The most effective method is simple: 1. define the country, business function and investment level; 2. compare subsidiary, branch and liaison office; 3. verify local incorporation, accounting and payroll obligations; 4. frame intra-group flows before launch; 5. organize monthly reporting from the start.

This preparation has a very concrete effect: it avoids having to correct a poorly chosen structure after six or twelve months. However, it is often at this moment that the adjustment bill becomes the highest.

When the subsidiary is really worth the cost

A subsidiary becomes more relevant when the host country is no longer just a market test, but already a real potential profit center. If you need to sign with local clients, adapt your contracts, hire or raise funds on site, the autonomous structure provides clarity that the branch does not always provide.

In practice, we often use a simple question: if you closed your parent company tomorrow, could the local business continue to operate with its own logic? If the answer is yes, the subsidiary makes sense. If the answer is no, you may still be in an exploration phase.

A quick decision method

To decide more quickly, we can look at four criteria: volume of local turnover, need for recruitment, level of contractual risk and foreseeable duration of the establishment. The higher these four elements go, the more relevant the subsidiary becomes.

Simple example: a service company which already sells to several clients in the same country, which wants to recruit a local sales representative and which must open a bank account on site, often has an interest in quickly structuring a subsidiary. Conversely, a company that carries out a single one-off mission can remain on a lighter system.

Frequently asked questions

Is the subsidiary always preferable to the branch?+

No. If your activity is still in the testing phase, the branch or liaison office may be more suitable. The subsidiary becomes really interesting when you want to last, recruit and separate the risks.

Does a subsidiary fully protect the parent company?+

No. It limits direct legal exposure, but it does not eliminate issues of governance, taxation or transfer pricing. The parent company remains exposed by its control and financing choices.

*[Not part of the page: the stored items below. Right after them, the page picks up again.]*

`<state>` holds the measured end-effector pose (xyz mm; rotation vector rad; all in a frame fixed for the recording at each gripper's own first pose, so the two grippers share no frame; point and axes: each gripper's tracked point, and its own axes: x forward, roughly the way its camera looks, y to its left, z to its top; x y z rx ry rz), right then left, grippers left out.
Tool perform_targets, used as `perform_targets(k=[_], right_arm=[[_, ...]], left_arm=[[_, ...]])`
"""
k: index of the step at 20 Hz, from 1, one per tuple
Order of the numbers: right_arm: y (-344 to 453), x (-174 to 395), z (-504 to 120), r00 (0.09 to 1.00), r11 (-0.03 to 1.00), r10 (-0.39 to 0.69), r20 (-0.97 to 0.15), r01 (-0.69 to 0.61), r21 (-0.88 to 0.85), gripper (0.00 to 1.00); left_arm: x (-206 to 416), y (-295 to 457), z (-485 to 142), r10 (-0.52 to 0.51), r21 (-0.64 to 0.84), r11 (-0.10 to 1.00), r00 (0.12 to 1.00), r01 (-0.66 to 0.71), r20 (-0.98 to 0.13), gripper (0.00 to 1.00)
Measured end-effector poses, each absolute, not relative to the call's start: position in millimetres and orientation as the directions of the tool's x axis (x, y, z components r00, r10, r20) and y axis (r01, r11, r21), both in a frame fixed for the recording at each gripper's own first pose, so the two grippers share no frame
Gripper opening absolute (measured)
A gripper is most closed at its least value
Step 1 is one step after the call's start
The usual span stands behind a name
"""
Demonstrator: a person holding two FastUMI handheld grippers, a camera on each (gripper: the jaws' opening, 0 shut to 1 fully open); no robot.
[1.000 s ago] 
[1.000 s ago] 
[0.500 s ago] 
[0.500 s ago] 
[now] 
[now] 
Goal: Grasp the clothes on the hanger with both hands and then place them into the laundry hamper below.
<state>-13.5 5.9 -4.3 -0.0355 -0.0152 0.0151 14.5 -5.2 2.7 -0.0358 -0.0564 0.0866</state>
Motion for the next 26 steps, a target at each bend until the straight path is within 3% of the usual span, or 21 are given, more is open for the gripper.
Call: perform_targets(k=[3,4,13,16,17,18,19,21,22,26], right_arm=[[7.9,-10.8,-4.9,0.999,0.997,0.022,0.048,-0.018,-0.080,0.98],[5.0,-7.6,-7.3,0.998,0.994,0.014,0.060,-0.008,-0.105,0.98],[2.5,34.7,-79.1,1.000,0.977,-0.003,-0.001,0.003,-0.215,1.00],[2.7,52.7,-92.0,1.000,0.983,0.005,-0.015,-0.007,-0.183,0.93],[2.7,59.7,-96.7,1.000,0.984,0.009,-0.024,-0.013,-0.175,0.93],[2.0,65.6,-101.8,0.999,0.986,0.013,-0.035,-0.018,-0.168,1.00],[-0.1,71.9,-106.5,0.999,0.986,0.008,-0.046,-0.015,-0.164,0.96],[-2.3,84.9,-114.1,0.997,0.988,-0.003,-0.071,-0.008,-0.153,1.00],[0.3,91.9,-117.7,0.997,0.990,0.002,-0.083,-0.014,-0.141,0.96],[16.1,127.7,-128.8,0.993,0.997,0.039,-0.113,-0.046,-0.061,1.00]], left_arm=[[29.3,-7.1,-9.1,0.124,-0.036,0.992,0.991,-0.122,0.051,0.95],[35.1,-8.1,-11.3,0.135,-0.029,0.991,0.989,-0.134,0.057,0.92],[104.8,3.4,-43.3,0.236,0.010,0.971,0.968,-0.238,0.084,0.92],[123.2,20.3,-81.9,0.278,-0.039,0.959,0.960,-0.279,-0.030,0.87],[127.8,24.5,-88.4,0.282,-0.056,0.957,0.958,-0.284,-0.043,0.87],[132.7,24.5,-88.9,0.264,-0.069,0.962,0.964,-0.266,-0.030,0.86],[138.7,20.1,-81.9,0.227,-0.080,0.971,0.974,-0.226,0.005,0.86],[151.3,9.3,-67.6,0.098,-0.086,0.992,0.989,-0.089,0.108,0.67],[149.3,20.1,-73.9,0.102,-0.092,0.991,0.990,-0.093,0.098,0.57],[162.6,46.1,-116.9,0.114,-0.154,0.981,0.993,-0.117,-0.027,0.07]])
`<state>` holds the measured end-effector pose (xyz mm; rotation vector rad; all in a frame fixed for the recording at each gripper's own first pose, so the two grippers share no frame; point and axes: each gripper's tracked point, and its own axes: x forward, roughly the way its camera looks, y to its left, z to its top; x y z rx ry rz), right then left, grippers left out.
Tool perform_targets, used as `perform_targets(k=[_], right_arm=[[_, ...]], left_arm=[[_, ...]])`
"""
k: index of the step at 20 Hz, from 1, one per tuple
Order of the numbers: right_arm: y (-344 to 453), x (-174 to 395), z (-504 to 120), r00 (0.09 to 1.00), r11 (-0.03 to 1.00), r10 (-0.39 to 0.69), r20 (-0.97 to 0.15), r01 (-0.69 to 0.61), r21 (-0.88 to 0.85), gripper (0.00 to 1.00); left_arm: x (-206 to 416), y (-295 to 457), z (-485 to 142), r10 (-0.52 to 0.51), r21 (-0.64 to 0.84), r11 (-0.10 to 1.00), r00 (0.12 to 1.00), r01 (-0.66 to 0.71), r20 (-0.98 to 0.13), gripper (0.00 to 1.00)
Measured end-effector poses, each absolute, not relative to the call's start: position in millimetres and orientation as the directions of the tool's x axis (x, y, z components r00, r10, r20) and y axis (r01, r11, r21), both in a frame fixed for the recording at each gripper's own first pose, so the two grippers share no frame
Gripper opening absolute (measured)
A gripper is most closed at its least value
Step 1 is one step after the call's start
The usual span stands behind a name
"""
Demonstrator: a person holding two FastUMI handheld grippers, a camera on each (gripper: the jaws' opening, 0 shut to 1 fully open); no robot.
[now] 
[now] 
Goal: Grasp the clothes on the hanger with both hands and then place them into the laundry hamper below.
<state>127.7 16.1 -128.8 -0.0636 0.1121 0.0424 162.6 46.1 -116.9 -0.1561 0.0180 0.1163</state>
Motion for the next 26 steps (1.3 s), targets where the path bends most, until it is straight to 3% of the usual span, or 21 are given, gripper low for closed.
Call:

Should intra-group contracts be planned from creation?+

Yes, if the parent company invoices for services or provides resources to the subsidiary. This is often the time to redraft the conventions before the flows become habitual.

Should the subsidiary always have local employees?+

Not necessarily. But if it really markets, the use of local teams quickly becomes useful, even essential, to maintain the market and justify the local substance.